### [Data segment]
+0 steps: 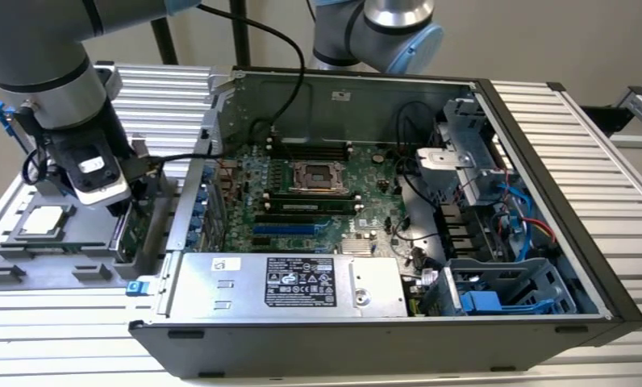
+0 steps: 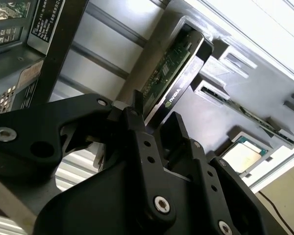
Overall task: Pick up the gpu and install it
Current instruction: 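Pick up the gpu and move the gpu toward the slot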
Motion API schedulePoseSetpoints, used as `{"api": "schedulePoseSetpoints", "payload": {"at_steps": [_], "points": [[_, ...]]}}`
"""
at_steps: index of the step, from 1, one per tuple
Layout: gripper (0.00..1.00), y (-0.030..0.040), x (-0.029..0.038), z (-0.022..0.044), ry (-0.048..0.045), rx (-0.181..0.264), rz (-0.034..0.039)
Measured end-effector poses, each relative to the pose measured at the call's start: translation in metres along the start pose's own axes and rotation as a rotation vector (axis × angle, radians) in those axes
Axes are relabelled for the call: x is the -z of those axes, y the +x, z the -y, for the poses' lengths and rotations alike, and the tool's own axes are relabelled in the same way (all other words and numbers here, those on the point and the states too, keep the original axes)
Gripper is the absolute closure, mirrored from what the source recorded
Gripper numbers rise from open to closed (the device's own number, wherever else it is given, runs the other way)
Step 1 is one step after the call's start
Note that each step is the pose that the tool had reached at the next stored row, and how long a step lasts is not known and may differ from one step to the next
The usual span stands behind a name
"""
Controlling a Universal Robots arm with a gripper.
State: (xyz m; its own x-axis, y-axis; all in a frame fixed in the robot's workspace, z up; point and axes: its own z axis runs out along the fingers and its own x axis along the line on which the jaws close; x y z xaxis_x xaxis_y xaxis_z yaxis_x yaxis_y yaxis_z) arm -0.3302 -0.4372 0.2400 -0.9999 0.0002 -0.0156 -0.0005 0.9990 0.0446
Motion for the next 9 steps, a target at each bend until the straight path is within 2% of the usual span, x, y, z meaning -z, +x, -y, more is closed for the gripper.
{"api": "schedulePoseSetpoints", "payload": {"at_steps": [9], "points": [[0.00,0.0000,-0.0011,0.0000,0.0000,0.000,0.0000]]}}
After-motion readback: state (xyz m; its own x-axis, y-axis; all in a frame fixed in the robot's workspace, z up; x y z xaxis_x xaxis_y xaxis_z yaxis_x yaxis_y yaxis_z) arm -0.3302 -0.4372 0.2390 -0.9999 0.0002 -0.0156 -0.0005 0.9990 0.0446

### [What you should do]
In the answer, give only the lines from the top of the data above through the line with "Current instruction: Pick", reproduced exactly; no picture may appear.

### [Solution to the exercise]
+0 steps: 
+0 steps: 
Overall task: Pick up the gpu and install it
Current instruction: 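Pick up the gpu and move the gpu toward the slot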

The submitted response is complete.